Science Inventory

Watershed clustering for Eco-hydrologic assessment using machine learning

Citation:

Muche, M., S. Sinnathamby, AND J. Johnston. Watershed clustering for Eco-hydrologic assessment using machine learning. 2019 International Society for Ecological Modelling Global Conference, Salzburg, AUSTRIA, October 01 - 05, 2019.

Impact/Purpose:

Presented at the International Society for Ecological Modelling Global Conference 2019

Description:

Land use/cover, soil properties, climatic conditions, and topographic characteristics affect the hydrological processes of a watershed. Quantifying water quantity and quality characteristics of multiple watersheds (and at larger geographic areas) requires a systematic approach to catchment classification. Paired watershed design has been used to study the impact of land use change using neighboring watersheds. The approach is especially important for ungauged watershed assessment and management. The premise is that watersheds located in closer proximity would respond similarly to climate and land use/cover change. Though paired watershed assessment has been used widely, the method lacks objective criteria. This study applied machine learning that includes K-means and hierarchical-agglomerative clustering techniques to identify hydrologically similar, paired watersheds (Hydrologic Unit Code-12 level) in North and South Carolina. The USEPA StreamCat national dataset was used to explore catchment-related landscape features that would enhance the national applicability of our methodology.

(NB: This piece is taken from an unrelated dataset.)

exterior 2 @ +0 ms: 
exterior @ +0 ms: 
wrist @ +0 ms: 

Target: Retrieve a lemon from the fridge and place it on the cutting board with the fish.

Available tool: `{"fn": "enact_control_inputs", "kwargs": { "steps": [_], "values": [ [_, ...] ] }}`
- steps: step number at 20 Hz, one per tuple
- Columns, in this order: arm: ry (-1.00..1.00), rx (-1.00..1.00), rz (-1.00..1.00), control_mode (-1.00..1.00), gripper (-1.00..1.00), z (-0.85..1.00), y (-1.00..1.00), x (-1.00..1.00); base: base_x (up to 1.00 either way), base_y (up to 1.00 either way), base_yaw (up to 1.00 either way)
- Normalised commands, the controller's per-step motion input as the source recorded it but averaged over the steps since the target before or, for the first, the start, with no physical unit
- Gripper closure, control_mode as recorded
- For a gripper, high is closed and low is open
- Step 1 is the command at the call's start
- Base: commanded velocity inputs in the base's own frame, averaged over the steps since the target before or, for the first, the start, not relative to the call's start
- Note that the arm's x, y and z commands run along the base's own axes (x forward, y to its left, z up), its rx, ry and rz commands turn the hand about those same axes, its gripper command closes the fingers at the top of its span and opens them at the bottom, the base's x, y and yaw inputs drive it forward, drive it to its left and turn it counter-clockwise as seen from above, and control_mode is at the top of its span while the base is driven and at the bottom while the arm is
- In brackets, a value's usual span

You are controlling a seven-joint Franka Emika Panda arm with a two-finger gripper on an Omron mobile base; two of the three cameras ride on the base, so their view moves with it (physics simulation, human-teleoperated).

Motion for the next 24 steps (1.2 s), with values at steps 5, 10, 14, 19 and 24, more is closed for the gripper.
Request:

Mean values of HUC-12 watershed elevation, % imperviousness, water table depth, permeability, runoff, baseflow index, precipitation (30-year average), temperature (min and mean 30-year average), % developed area, % crop land use, % forest, topographic index, % clay, and % sand were used for the analysis. These variables play important roles in hydrologic processes by influencing surface runoff behavior and affecting overland and subsurface flow velocity that determine the rate of runoff. Landscape variables also reveal the closeness of channel network spacing and terrain heterogeneity that affects convergence/divergence of flow, soil moisture, and infiltration. Standardization was performed on all data by calculating z-scores (based on mean and standard deviation) using the StandardScaler tool to improve generalizability of the results. K-means and agglomerative hierarchical clustering techniques were applied to categorize similar watersheds. The methodology demonstrates the utility of machine learning for systematic analysis of water quantity and quality, especially in the case of ungauged watersheds.

Record Details:

Record Type:DOCUMENT( PRESENTATION/ SLIDE)
Product Published Date:10/05/2019
Record Last Revised:10/02/2019
OMB Category:Other
Record ID: 346900